Have backups for your backups for your backups. That's
something that we can't emphasize enough is that you may
be at the office that day but your supervisor may be stuck
in traffic on the day that this all happens and there is
just immense meltdown. |
19:12 |
That was something that actually happened to us. One of
our supervisors was stuck in traffic on the way to campus
that morning. She has now put into place having
redundancies. We have now a secondary person who can act
as PIO. So I think that that's something that has to
trickle down. Divide and conquer. If you can establish very specific
tasks for all of your team members that day, you don't
have to be responsible for every single thing. One of the
challenges that I realized that day is that I was both
trying to respond to updating the university's homepage in
addition to managing our social channels. Well, that may not necessarily be a lot of work on a
normal day, but on a day just filled with tons of other
challenges, it's going to be hard to manage. So if you can
identify someone on your team who can be dedicated to one
or the other, I think that that would be the way to handle
it. |
20:10 |
And then finally, practice, practice, practice. We did
have the experience of working with one another in prior
emergency communications, but there is nothing like a day
when someone tells you that an armed suspect is on campus
and is firing an AK-47 on campus, and suddenly, can you
work off of muscle memory to get all of these things done? And then also, for all possible times. I mean, we were fortunate enough, and as sad as this tragedy was, it happened while we were on campus that day or heading into campus. But something this tragic could also happen at 3am on a Saturday morning or during a football game. You have to be prepared during commencement. You have to be prepared for all those possible days and times and event scenarios. |
21:22 |
Questions for you. Do your teams know one another? And
that's from your Communications team to your IT team to
your Operations team. Chris Latham: That server's going to get hit really hard once this gets out into the media across the country, so your IT people really need to be involved in that to adjust the servers or throttle something or cache something in it. Makes a huge difference. Nyleva Corley:
And then, do you have backup services for Web and social?
Another big question, an important question. One of the things that really hit us hard Tuesday, September 28th, is we didn't have a 'lite mode' or a minimal version of our university's homepage in place to handle this crisis and we were very much in a manual process for updating our homepage. |
22:13 |
This is something that we've been talking about doing for
a long time, but everybody here is familiar with the
university environment and sometimes how slowly it takes
for all of our teams to get together and move big projects
forward.
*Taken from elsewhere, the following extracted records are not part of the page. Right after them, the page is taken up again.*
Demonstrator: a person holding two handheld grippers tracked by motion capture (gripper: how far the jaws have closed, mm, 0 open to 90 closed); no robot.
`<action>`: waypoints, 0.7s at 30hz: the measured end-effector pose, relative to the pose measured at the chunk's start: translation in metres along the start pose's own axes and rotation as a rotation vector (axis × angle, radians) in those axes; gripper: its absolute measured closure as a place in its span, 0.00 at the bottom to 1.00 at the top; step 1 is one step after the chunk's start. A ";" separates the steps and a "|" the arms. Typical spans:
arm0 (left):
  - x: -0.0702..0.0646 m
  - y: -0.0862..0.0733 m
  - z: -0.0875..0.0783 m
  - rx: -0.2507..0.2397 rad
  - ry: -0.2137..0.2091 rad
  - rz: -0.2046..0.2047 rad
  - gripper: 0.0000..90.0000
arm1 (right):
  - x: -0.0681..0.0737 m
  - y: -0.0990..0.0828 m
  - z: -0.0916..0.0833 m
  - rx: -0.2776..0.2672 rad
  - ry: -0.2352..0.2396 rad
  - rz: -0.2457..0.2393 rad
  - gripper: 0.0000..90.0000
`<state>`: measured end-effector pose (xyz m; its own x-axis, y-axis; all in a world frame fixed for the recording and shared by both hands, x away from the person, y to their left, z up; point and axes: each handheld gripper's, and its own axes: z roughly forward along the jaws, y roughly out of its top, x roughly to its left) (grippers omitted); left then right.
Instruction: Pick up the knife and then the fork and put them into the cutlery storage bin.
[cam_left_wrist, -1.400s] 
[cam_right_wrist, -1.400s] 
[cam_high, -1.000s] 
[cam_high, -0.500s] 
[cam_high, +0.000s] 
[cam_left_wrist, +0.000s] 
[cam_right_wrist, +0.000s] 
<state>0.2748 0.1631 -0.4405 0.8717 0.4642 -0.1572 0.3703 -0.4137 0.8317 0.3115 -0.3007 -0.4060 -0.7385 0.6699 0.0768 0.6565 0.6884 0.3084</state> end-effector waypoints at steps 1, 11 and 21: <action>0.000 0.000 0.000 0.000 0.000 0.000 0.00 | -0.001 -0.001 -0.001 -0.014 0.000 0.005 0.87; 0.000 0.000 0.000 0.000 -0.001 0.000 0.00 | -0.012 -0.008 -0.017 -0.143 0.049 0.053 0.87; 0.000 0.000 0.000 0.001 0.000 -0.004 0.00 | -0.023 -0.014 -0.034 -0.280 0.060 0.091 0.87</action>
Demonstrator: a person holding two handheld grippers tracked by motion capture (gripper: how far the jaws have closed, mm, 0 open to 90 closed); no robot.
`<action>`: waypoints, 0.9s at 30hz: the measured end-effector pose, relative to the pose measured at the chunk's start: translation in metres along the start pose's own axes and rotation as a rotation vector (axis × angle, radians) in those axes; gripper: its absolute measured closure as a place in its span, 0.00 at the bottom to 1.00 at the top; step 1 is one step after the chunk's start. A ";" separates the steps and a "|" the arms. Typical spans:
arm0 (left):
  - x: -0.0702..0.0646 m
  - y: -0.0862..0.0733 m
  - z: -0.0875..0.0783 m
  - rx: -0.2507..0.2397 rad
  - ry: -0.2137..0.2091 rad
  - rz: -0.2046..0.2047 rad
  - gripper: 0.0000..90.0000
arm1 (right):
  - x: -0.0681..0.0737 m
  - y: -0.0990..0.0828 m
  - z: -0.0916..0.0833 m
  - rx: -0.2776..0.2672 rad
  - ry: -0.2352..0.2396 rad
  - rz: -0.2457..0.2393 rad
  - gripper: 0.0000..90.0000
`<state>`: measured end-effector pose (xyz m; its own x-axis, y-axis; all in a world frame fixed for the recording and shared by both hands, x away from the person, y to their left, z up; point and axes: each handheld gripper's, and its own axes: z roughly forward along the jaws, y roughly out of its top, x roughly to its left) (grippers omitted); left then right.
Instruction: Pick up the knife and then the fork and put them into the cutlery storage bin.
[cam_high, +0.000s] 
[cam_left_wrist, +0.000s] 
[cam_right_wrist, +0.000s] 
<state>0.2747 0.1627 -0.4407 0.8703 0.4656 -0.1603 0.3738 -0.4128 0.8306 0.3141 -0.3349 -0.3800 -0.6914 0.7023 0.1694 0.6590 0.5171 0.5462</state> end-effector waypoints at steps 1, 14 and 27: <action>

So that was a critical realization for us on
Tuesday, September 28th, that that one big thing that we
had all been planning on doing wasn't accomplished on the
day that we needed it. So that's something that we push
forward on. We wanted to align our Emergency Information website that
Chris and his team had done so well and created so well,
that gave us all remote access to updating emergency
information on the Emergency page, align that with the
university's homepage so that we eliminate all of these
layers of getting this very important and critical
information to the front door, to our university's
homepage, one of our biggest and most visible channels for
communicating about crises. |
23:11 |
Chris Latham: I
think one of the biggest outcomes on our end after this
situation is meeting with our IT Department and saying,
'OK, we've got to get this information over to the
homepage. How can we do that?' So effective last week, we
pushed to production a system that will read an XML file
and put it on the homepage if it sees an alert. So we have
that in place now and it just takes you to the Emergency
page if something's going on. Nyleva Corley: That does not mean that you still cannot publish crafted official messages to your university's homepage, but we feel like it's important to separate that kind of messaging from your emergency messaging. Because we still wanted to post messages from our president discussing the gravity of the situation and taking an effort to comfort and support parents, faculty, students, alumni, but we really had to think about how we needed to separate those emergency updates from our more crafted official messages. |
24:15 |
Chris Latham:
What's the 'lite mode'? Does your homepage already have a
lite mode? If not, you should totally encourage that. We had a situation where it used to be updated manually,
but we had a back end system where that was a little more
challenging. Figuring out a solution for that was a huge
pause for us. And then figuring out who actually pushes the button. If
something happens, that's when, 'Who is it that actually
makes this happen?' Having all your departments come
together and figure that out is huge. Again, practice,
practice, practice. The channels we used that day. Lots of Twitter, lots of
Facebook. And we talked about having versions at work and
at home. |
25:02 |
Also for Facebook folks, we have so many Facebook
accounts on the UT campus. We try to 'like' each other's
Facebook pages so we all can communicate in sync. Nyleva Corley:
Using Facebook presented a unique challenge that day.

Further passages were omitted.